Directions> Report each line of the material below where the word "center" can be found.

══════

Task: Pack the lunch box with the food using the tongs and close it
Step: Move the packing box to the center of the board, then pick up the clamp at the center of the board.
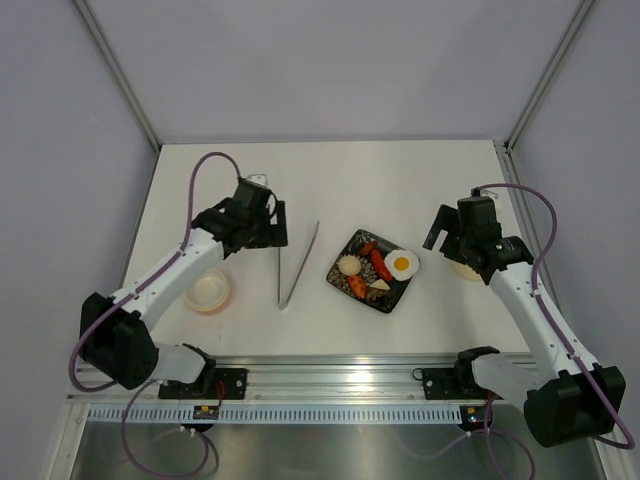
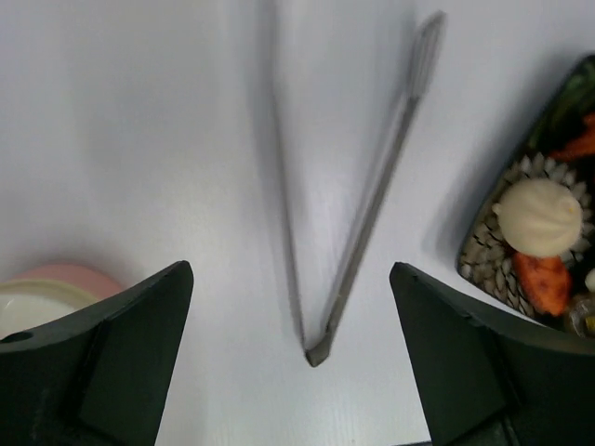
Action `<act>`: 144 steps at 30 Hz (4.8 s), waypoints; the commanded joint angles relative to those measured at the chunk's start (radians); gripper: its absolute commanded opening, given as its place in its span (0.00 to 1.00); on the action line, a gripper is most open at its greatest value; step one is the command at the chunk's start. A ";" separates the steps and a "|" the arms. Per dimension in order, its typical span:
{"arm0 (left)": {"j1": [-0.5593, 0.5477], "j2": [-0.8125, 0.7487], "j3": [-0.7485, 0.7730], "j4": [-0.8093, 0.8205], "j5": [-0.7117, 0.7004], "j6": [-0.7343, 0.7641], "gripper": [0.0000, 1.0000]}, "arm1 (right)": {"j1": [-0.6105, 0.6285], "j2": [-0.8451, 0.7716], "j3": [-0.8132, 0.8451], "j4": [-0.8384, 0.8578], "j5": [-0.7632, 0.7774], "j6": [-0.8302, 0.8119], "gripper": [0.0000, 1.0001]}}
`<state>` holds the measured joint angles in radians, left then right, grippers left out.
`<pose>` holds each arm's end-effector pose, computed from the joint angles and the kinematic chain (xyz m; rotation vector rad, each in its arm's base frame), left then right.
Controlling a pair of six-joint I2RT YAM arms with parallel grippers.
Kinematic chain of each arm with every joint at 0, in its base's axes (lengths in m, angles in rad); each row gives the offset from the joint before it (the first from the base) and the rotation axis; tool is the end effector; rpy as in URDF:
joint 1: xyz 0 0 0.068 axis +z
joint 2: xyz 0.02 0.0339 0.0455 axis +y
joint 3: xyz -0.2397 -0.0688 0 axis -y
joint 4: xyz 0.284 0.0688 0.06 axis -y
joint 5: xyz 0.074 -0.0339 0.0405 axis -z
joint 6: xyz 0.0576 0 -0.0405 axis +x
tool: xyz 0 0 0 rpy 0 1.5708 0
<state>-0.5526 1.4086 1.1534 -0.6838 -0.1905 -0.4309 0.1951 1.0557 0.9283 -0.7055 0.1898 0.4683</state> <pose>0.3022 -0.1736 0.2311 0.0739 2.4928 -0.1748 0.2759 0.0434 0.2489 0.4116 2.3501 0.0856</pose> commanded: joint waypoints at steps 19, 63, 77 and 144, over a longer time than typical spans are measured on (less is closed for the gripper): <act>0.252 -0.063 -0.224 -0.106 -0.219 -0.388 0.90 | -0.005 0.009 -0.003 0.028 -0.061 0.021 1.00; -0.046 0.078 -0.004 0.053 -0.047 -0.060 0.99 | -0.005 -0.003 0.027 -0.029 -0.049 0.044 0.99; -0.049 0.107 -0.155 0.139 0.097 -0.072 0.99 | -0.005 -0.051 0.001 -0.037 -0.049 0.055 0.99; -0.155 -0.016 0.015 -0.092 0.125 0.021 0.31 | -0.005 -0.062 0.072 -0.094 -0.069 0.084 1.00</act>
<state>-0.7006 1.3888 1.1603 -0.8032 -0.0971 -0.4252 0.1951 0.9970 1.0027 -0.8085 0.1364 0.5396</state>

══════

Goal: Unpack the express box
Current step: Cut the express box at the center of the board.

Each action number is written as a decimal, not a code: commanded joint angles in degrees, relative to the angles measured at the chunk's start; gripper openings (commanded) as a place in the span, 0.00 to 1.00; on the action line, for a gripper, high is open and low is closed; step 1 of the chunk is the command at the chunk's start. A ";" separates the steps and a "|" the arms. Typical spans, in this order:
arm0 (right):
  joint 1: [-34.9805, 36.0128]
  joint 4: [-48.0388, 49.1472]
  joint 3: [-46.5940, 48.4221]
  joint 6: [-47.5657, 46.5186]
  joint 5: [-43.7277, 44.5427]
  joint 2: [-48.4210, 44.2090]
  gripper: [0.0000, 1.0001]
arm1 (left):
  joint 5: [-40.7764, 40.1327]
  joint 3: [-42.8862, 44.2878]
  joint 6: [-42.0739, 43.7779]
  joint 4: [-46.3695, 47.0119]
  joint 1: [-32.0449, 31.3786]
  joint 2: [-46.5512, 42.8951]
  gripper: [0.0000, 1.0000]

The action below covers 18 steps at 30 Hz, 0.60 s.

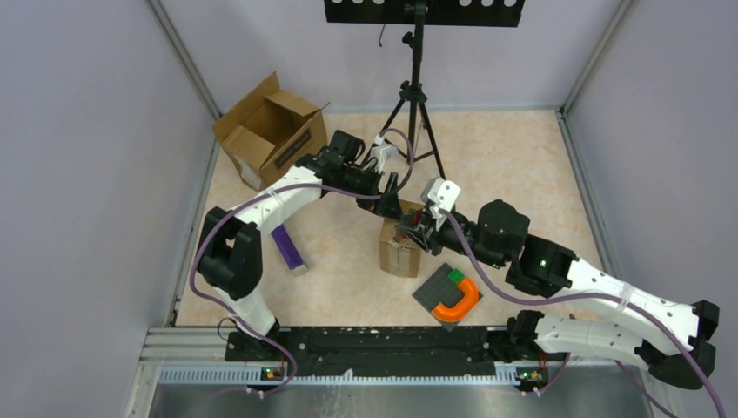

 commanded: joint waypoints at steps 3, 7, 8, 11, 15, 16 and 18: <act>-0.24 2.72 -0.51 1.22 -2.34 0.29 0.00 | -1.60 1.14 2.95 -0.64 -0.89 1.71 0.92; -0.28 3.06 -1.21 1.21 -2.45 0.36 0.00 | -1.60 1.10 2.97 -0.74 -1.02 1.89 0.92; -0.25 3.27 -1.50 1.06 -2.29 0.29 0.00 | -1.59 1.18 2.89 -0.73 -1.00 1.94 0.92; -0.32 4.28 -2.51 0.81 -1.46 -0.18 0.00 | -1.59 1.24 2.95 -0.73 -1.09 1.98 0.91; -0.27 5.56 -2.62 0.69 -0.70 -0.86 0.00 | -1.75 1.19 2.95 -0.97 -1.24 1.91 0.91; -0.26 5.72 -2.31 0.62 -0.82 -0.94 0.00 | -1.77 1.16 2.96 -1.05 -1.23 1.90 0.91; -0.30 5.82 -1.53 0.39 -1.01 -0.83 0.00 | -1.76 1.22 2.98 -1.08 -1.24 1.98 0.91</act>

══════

Problem solution>
Step: Move the packing box to the center of the board, then pick up the clamp at the center of the board.
Current step: Cut the express box at the center of the board.

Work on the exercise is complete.